The agreement reached between the band and the federal and provincial governments accords the band the same powers and rights enjoyed by B.C. municipalities.

"We now have total control of whatever the Sechelt Indian Band wants to do, in terms of our lands and our band members," Chief Thomas Paul observed during the ceremony that marked the end of the federal government's rule over the band.

Some of practical benefits of the band's new municipal status are immediately apparent. No longer will the band members have to go, cap in hand, to Ottawa to get permission for any plans that involve the use of their land.

The first project of that nature is already in the works. This September, the band will sign an $8 million deal with a gravel company for the removal of high-quality aggregate from band land.

The band now qualifies for provincial revenue-sharing grants accruing to local governments, and its homeowners are eligible to receive provincial homeowners' grants.

The more militant native leaders aren't impressed with the Sechelt Indian Band's deal. What worries them most is that the agreement doesn't recognize the Indians' aboriginal title to much of the land that is now British Columbia.

"It's extinguishing recognition of aboriginal people and replacing it with fee simple title of land," says Saul Terry, president of the Union of B.C. Indian Chiefs.

Terry, who is spokesman for 194 bands, representing more than 50,000 Indians in B.C., says that although the Sechelt Band made it clear that it didn't want to jeopardize the right to self-government sought by other bands, Ottawa was already using the Sechelt agreement as a potential solution all across Canada.

It's not the solution, though, as far as Terry is concerned.

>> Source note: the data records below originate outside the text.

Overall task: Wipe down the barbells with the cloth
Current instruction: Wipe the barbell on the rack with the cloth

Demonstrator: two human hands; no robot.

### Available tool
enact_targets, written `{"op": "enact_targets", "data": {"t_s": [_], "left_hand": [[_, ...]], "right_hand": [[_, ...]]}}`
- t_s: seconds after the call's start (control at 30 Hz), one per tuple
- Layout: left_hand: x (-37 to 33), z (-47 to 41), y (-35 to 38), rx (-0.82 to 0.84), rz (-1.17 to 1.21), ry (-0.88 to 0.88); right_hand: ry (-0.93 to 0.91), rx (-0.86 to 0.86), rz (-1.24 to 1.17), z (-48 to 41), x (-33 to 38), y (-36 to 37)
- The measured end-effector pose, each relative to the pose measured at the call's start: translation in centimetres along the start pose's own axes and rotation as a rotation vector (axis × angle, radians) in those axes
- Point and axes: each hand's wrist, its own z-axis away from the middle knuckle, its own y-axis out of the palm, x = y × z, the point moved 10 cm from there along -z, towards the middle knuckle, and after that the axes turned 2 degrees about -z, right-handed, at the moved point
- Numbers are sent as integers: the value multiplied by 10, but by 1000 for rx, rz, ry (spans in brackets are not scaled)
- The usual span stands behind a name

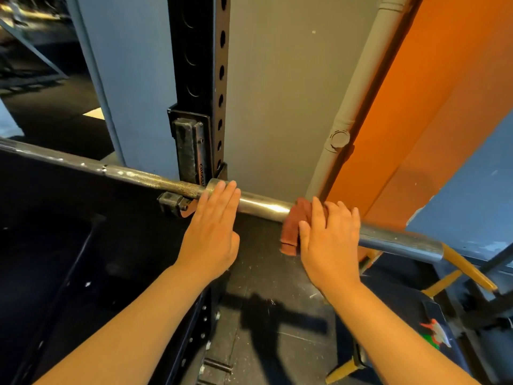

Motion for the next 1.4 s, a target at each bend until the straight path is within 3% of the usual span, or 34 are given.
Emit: {"op": "enact_targets", "data": {"t_s": [0.1,0.2,0.4,0.63,0.87,0.97,1.17,1.3,1.4], "left_hand": [[1,-3,2,14,37,-15],[6,-4,-5,-22,60,22],[17,-12,-9,-86,3,19],[19,-32,-8,-78,2,-30],[21,-30,-13,-60,-61,12],[24,-33,-15,-52,-25,16],[22,-36,-16,-81,27,6],[17,-40,-18,-143,70,16],[18,-46,-18,-174,37,42]], "right_hand": [[-225,40,18,-5,61,18],[-309,54,-8,-10,58,17],[-127,55,50,-5,61,16],[-279,82,97,-42,111,27],[-345,61,76,-27,96,20],[-289,55,88,-15,51,9],[16,-13,44,13,-60,-15],[252,-58,-60,12,-42,-12],[106,-3,-22,9,3,3]]}}
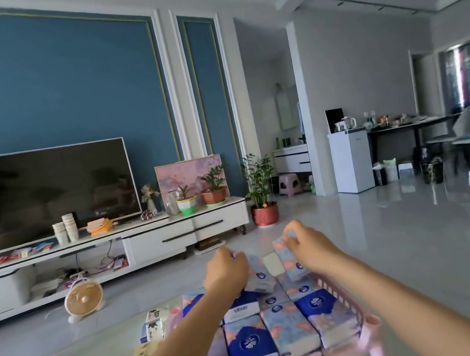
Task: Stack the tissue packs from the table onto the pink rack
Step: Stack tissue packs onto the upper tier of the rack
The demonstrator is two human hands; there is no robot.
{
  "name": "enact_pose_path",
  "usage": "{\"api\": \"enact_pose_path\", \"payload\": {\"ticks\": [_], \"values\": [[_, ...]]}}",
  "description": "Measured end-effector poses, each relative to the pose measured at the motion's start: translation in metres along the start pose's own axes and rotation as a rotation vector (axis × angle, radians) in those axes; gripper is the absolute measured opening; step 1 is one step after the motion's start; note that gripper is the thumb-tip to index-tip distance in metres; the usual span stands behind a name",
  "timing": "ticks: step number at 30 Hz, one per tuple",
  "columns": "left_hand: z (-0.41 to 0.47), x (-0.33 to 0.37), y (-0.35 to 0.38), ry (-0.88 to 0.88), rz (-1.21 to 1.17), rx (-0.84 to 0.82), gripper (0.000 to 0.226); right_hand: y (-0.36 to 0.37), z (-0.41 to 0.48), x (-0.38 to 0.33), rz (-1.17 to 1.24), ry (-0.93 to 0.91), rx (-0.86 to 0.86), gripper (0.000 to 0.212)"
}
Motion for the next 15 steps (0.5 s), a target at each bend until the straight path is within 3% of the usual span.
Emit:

The Indians, he says, should not have to settle for self-government under the authority of the provincial and federal governments, which amounted to nothing more than "delegated authority."

What Terry has in mind, instead, is "an authority of government that would have identical powers to the federal and provincial governments."

I'm sure he does. I'm also sure that every mayor in British Columbia would beam in anticipation of such autonomy, but I'd rather not think about the implications of the scenario.

The Sechelt deal should not be viewed as a relinquishment of native land claims still to be negotiated between numerous bands and the federal and provincial governments. Those negotiations must and will still be conducted.

In the meantime, the Sechelt model is as good a compromise as can be reached in an imperfect world by people of good will. Nobody gets everything in a compromise, but everybody gets something.

The Sechelt agreement may not be adequate restitution for the hurt, the humilation, the paternalism and the injustice, inflicted on the native people over centuries by a race which forcefully planted itself in their midst.

But it lays the groundwork for equal partnership, albeit centuries late, between natives and non-natives in a land they are now bound to share.